Mon travail conjugue savoir-faire traditionnels, esthétique contemporaine, philosophie du temps long et du vivant.

J’utilise une gamme d’outils musculaires et de techniques existant depuis des siècles pour créer des pièces utiles et sensibles : des objets porteurs des gestes, du temps, du dialogue qui leur donnent forme.

le tour à perche

Le tour à perche (apparu il y a au moins 2000 ans) est actionné avec le corps, en se tenant debout : la pièce que l’on sculpte, tenue entre deux pointes métalliques montées sur une structure en bois, tourne à chaque battement de pied, tandis que l’on place son outil tranchant au bon endroit et avec le bon angle pour enlever un peu de bois.
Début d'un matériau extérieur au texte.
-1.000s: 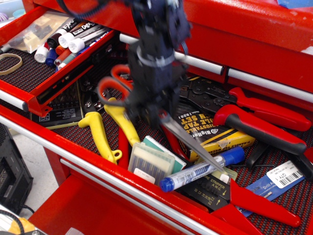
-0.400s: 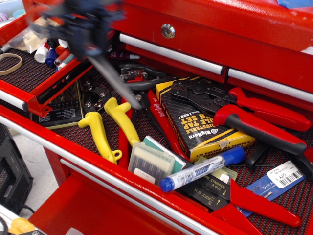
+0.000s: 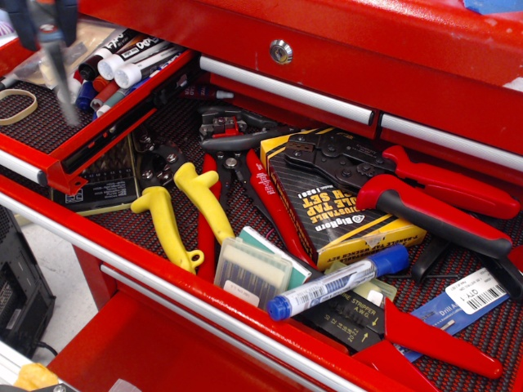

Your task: Pick up scissors and put into drawer

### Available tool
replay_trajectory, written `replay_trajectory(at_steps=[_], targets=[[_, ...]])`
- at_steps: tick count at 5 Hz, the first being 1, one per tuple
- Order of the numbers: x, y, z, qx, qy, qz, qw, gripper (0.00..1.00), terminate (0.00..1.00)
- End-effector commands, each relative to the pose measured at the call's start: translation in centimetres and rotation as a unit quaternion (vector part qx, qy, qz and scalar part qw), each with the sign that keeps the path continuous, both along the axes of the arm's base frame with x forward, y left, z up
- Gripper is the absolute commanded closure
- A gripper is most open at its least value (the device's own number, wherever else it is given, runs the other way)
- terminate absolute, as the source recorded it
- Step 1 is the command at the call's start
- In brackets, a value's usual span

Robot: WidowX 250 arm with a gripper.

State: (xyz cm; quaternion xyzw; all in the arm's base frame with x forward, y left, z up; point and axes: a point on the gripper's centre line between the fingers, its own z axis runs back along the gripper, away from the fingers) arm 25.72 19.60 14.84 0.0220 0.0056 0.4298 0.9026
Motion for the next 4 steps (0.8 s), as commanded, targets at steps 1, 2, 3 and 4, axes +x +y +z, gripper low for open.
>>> replay_trajectory(at_steps=[1,2,3,4], targets=[[2.30,1.28,0.94,-0.008,-0.083,-0.056,0.9950,0.00,0.00],[2.30,1.28,0.94,-0.008,-0.083,-0.056,0.9950,0.00,0.00],[2.30,1.28,0.94,-0.008,-0.083,-0.056,0.9950,0.00,0.00],[2.30,1.28,0.94,-0.008,-0.083,-0.056,0.9950,0.00,1.00]])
L’on crée progressivement la forme voulue.

la sculpture à la suédoise

Je sculpte cuillères, louches et ustensiles grâce à un ensemble de gestes et d’outils hérités de la tradition scandinave.

Une technique ancienne de sculpture du bois vert dont les suédois ont notablement synthétisé le détail dans des livres qui restent des références aujourd’hui.

La vague du nouvel artisanat, alimentée entre autres par les arts & crafts anglo-saxon, est garante de la transmission de ce patrimoine vivant.

l’urushi

Laque végétale naturelle issue de l’arbre à laque : Toxicodendron vernicifluum,. La Chine et le Japon sont porteurs de son usage pluri-millénaire (-5000 ans avant JC !), atteignant une technicité et un raffinement rarement égalés.

Elle s’applique en plusieurs couches, nécessitant un temps et des conditions de polymérisation précises. La laque est imperméable, résistante au chaud et au froid, anti-fongique, durable…

Je pratique le fuki-urushi (laque essuyée) pour finir mes tasses et quelques ustensiles.

Que signifie sculpter sans machine dans un monde industriel ?

Comment composer avec une culture du beau en partie issue de la production en chaîne, de la capacité des machines, et maintenant des modèles d’automates algorithmiques (IA) ?

Quel dialogue, quelle lutte intérieure habitent l’ouvrage manuel portant la trace de l’outil à l’aune d’une esthétique du lisse produite par engins et ponceuses ?

Dans ma pratique, il s’agit d’accepter un point de tension fécond entre la nature organique et changeante de l’ouvrage musculaire (la trace de l’outil à main ou à pied, la déformation du bois qui sèche) et la recherche d’une forme parfaite, immuable, liée à une esthétique du design qui nourrit malgré tout mon imaginaire.